Desktop SA test units have narrower temperature and humidity operational ranges as well as lower IP levels compared to hand held rugged SA like FPH from Rohde & Schwarz and Fieldfox from Keysight, former Agilent, ignore some Nintendo-like gadgets that are sold with a sticky on it reading 'spectrum analyzer'. 

By IP meaning Ingress Protection (British BS EN 60529:1992, European IEC 60509:1989), the scale that rates any envelope capacity to stand ingress, from 'can't look at it' to bullet proof, long term immersion in water or buried in dust, so on so forth.


Broadly speaking, hand held SA have higher internal noise than desktop counterparts. 

This implies that certain phase noise dBc/Hz measurements, better test with, or can only test with desktop units.

In general terms, hand held spectrum analysers have lower frequency accuracy than desktop analysers because the box allows for temperature control circuits, and I mean sort of 'internal air conditioning' that allows measurement corrections that hand held devices can only approximate.

FPH and the Fieldfox, Anritsu's Site Master is also a very reliable hand held SA, among others, are ideal to climb masts and check right on the antenna connector that everything is ok 'up there' and then go backwards down to the indoor unit.

Desktop spectrum analysers allow for more processing power, that in turn allows for complete standard test capabilities like multiple mobile comms standards in one box.

It may be possible to measure BER with a hand held SA, but hand held devices have a limited range of standard specific built-in measurements, while desktop units are best option when designing products because the whole standard to comply with may be available without additional hardware.

For instance, I don't know if Keysight hand held units have such option but some Keysight test units have the option for a MATLAB licence along with the unit.

Hand held spectrum analysers, at least without additional personalities, have lower frequency ranges than desktop unit.

With hand held SA units, you may have to carry a good laptop around, while with a desktop SA unit, some after-measurement processing can be done with the same box. 


The FPH and the Fieldfox have battery power. Desktop units may have battery packs, some models, but they need AC supply. 

One can even build a custom battery pack for small desktop SA but again not all operators have the back and muscle to carry around up and down a bulky heavy box, day in day out, compared to the tablet-like design of FPH and Fieldfox.

Desktop SA units may have more ports, more set-ups are possible, larger displays, and consume more. 


Hand held SA units, again ignore the ones that look like Nintendo consoles, may stand certain drops.
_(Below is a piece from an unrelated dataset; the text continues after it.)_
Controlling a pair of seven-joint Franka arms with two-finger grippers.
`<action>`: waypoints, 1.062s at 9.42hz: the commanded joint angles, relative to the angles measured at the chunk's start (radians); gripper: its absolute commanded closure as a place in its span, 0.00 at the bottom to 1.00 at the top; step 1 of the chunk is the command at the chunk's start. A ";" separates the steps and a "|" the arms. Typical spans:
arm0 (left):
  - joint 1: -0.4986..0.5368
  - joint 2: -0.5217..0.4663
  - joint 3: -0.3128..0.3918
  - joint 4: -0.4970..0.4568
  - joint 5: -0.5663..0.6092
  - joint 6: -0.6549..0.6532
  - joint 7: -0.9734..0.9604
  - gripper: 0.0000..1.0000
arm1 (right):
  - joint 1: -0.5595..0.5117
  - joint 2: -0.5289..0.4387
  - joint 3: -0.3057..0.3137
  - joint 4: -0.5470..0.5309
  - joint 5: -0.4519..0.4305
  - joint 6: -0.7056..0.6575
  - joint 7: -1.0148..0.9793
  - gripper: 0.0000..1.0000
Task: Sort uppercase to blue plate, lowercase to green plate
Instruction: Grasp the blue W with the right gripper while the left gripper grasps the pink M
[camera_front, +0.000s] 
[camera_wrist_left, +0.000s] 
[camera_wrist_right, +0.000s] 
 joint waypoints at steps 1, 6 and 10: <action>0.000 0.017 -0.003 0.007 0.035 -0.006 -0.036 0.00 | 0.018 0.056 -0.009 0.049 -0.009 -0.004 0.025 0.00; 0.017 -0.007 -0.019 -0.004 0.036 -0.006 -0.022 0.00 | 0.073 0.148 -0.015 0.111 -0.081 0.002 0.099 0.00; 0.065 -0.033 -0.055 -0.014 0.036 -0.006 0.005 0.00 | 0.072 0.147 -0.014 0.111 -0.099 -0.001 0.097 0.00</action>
Do not, never, ever, drop, or let drop, a desktop SA unit without compromising measurement capacity, the whole of it. The desktop unit may not stand a 1.5m fall from a lab bench, while a Fieldfox, may, cross fingers, stand a fall from a 20m cell mast.


You can use desktop units to tell whether a new recruit is lazy or not, by bringing them to the lab, and tell them to move a particularly heavy SA desktop unit from one bench to another: in some cases you will be surprised how uncorrelated are top academic marks and hard work pro attitude. There's a reason why some desktop units come with handles.